California has for some time required publicly traded corporations organized under the General Corporation Law and publicly traded foreign corporations registered to transact intrastate business to file annually a corporate disclosure statement (Form SI-PT) with the Secretary of State's office. Cal. Corp. Code §§ 1502.1 & 2117.1 This requirement was imposed by the Corporate Disclosure Act which was enacted in 2002. Cal. Stats. 2002, ch. 1015 (AB 55 (Shelley)).
Recently the Secretary of State revised Form SI-PT to elicit information with respect to compliance with the new gender quota law. Although the revised form adds two questions: Does the corporation's Form 10-K list a California principal executive office address and if so, does the corporation have 1 or more female directors on its current board?

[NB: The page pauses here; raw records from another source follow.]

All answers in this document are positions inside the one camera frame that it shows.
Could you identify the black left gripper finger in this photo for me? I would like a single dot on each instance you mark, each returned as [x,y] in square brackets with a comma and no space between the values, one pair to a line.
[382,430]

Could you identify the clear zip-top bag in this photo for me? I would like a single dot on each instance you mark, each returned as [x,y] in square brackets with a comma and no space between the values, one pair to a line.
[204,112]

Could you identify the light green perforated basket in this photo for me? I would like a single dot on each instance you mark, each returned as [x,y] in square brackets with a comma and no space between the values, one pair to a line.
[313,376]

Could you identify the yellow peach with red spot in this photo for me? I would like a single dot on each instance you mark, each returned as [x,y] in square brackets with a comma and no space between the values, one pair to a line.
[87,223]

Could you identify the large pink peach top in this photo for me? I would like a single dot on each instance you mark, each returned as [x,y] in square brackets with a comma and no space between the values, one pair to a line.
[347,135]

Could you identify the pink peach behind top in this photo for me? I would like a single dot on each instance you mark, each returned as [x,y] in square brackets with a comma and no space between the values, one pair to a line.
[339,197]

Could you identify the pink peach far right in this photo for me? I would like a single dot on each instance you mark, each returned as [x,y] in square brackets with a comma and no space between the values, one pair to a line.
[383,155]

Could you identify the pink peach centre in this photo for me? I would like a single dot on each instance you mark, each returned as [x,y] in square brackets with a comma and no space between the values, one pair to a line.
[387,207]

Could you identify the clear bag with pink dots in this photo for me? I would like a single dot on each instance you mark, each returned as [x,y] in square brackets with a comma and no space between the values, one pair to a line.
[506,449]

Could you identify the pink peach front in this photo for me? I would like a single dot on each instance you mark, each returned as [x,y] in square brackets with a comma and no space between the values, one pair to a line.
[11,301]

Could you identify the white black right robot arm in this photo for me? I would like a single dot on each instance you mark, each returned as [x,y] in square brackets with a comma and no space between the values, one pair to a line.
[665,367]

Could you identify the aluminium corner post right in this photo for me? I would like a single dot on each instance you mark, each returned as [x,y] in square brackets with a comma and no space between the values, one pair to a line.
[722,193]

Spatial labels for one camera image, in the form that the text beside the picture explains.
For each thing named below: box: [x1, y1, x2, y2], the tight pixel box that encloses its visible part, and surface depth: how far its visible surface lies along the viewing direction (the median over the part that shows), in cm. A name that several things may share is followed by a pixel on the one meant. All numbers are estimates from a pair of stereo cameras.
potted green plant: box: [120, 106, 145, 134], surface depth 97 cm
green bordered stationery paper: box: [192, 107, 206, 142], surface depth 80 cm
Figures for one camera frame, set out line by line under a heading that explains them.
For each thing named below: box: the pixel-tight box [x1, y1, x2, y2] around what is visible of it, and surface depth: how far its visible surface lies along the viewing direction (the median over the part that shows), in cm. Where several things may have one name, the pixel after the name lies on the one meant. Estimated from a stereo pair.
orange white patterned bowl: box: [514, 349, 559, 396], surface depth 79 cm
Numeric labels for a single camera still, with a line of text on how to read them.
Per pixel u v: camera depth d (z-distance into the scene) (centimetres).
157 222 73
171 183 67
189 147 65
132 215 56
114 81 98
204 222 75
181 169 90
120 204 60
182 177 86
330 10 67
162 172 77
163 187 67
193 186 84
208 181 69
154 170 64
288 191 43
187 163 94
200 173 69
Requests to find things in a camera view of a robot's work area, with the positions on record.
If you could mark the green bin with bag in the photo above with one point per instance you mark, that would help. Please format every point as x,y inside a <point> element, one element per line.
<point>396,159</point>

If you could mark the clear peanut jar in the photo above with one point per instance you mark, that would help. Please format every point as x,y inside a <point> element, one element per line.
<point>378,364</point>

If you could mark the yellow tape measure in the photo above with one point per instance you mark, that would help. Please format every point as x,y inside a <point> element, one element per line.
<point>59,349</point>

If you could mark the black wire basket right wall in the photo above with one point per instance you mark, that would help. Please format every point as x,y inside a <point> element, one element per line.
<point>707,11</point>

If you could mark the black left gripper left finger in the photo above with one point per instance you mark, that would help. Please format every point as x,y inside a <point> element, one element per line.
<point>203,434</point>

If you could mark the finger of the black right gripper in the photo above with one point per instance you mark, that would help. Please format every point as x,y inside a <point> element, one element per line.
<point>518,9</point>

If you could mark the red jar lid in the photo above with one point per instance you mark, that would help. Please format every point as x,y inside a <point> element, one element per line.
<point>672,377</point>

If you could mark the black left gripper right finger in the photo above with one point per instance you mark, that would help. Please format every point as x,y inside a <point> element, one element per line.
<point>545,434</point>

Unfortunately, the form does not make clear the fact that the General Corporation Law defines "publicly traded corporation" differently than "publicly held corporation". For example, a corporation with a class of securities admitted for trading on the OTC Bulletin Board will qualify as a "publicly traded corporation". Cal. Corp. Code § 1502.1(b)(1). The definition of "publicly held corporation" requires that the corporation have outstanding shares listed on a major United States stock exchange. Cal. Corp. Code § 301.3(f)(2). Thus, not every California corporation or foreign corporation required to file an annual report under the Corporate Disclosure Act is subject to California's board gender quota law.